Fresh off posting a fiscal second-quarter profit that beat analyst estimates and a sequential decline in loan loss provisions, Bharat Masrani touted his company's lending practices in the face of some recent dire calls against the Big Six.

"We do underwriting right through a cycle, so I feel good," he told BNN Bloomberg in an interview to be broadcast Friday afternoon. "Of course, if there is a major slowdown, we'll have our share of the losses, but I would not expect TD to be a negative outlier."

TD set aside $633 million in provisions for potential credit losses in the three-month period ending Apr. 30, compared to $850 million set aside in the previous quarter. In the interview, Masrani said there was a seasonal effect that caused provisions to rise in the fiscal first quarter, pointing to TD's credit card and auto finance operations in the United States.
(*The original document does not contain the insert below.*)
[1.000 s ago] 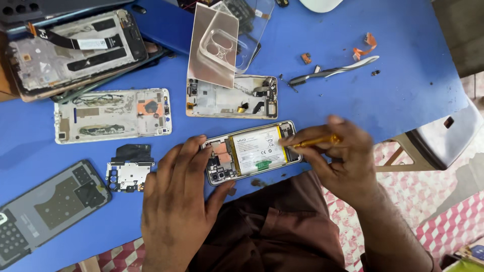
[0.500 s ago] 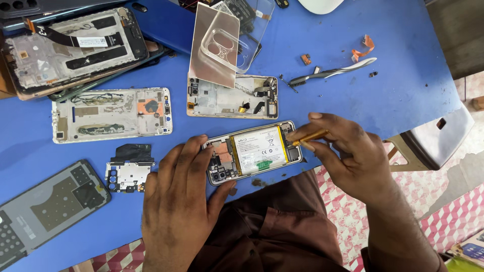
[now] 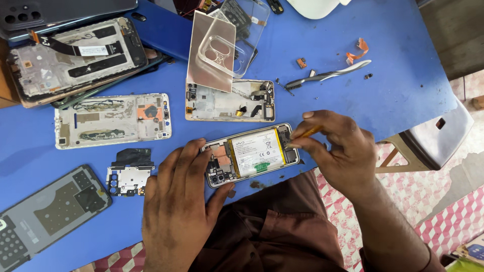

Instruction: The person uses a small screwdriver to work on the internal components of a disassembled smartphone. They manipulate the battery area and surrounding parts while other phone components and tools are visible on the workbench.

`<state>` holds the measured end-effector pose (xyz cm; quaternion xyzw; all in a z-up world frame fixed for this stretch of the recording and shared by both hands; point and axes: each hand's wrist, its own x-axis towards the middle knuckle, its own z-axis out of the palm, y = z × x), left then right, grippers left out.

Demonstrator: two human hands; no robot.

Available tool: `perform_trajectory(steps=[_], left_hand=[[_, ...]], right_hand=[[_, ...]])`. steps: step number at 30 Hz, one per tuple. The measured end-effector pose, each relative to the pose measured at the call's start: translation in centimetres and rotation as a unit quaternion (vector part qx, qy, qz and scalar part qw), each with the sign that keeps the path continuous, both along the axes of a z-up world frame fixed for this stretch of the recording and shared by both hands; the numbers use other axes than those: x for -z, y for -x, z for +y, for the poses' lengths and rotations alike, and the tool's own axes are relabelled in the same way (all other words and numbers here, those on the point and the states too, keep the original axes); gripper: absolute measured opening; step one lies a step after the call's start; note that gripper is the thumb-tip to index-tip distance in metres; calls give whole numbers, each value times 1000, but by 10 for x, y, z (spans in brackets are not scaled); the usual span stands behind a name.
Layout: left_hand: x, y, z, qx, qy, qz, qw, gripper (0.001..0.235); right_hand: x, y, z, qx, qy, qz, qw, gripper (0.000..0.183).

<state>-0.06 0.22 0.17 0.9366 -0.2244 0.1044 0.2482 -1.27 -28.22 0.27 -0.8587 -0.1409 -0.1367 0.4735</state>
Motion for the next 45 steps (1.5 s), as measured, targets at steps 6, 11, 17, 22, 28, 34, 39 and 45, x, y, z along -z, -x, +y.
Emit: perform_trajectory(steps=[6, 11, 17, 22, 28, 34, 39, 45], left_hand=[[1, 1, 0, 2, 3, 12, 1000, 62], [3, 0, -1, -1, -16, 10, 1000, 63], [2, -1, 0, 1, -8, 15, 1000, 62], [2, 0, -1, -4, -20, 19, 1000, 62], [4, -1, -1, -3, 2, 30, 1000, 66], [5, -4, -2, -1, 66, 52, 996, 77], [3, -6, -4, 15, 108, 67, 992, 83], [3, -15, -5, 13, 137, 128, 982, 88]], right_hand=[[0, -2, 3, -61, -75, 37, 995, 45], [8, -4, -3, -126, -119, 20, 985, 42], [13, -4, 0, -6, -31, -26, 999, 51], [7, -6, 0, -145, -106, 6, 984, 35], [9, -2, 1, -26, 25, -7, 999, 52], [23, -3, -15, 16, -209, -13, 978, 55], [31, 1, -23, 53, -209, -2, 976, 54], [29, 18, -14, 65, -158, -30, 985, 56]])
Canada's big banks have been the subject of headline-fetching warnings over the last couple of months, as renowned short-seller Steve Eisman and Bay Street analyst Nigel D'Souza argued credit risk is on the rise, potentially leading to sharp losses for shareholders.

Masrani, however, isn't buying into the doom and gloom.

"You know, we've had extraordinarily low loan losses," he said. "The credit environment has been very benign. So you're bound to see at this stage in the cycle some normalization occurring; and we are seeing some losses coming through as you expect in any economy."

Bank bears haven’t been the only ones warning about credit risk. Indeed, the Bank of Canada flagged the proliferation of covenant-lite loans in its latest Financial System Review.

For his part, Masrani made it clear TD won’t chase bad loans.

“Our underwriting standards have been set for many years and they have served us well,” he said. “So if there are some going-out-the-risk-curve deals out there, then TD will not participate in those.”

“And I’m okay with that, because this is a long game and to play with risk is generally not a good idea.”